Provided data »
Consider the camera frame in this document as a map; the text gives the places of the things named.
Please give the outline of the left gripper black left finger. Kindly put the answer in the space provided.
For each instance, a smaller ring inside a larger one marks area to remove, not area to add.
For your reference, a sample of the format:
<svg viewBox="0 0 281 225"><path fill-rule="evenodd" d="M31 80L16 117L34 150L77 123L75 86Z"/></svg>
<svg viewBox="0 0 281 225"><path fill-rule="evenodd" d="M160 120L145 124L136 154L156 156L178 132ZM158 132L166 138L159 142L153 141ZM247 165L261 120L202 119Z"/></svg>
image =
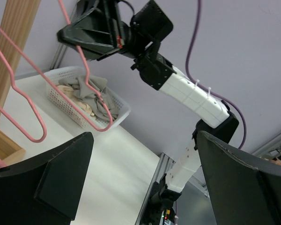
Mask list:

Prompt » The whole listing above must be set down again exactly, but without its images.

Solution »
Consider the camera frame in this document as a map; the text gives the places of the things named.
Please give the outline of the left gripper black left finger. Kindly put the answer in the space provided.
For each instance, a smaller ring inside a larger one marks area to remove, not area to add.
For your reference, a sample of the format:
<svg viewBox="0 0 281 225"><path fill-rule="evenodd" d="M31 80L16 117L34 150L77 123L75 86Z"/></svg>
<svg viewBox="0 0 281 225"><path fill-rule="evenodd" d="M160 120L145 124L136 154L156 156L178 132ZM158 132L166 138L159 142L153 141ZM247 165L261 120L202 119Z"/></svg>
image =
Mask list:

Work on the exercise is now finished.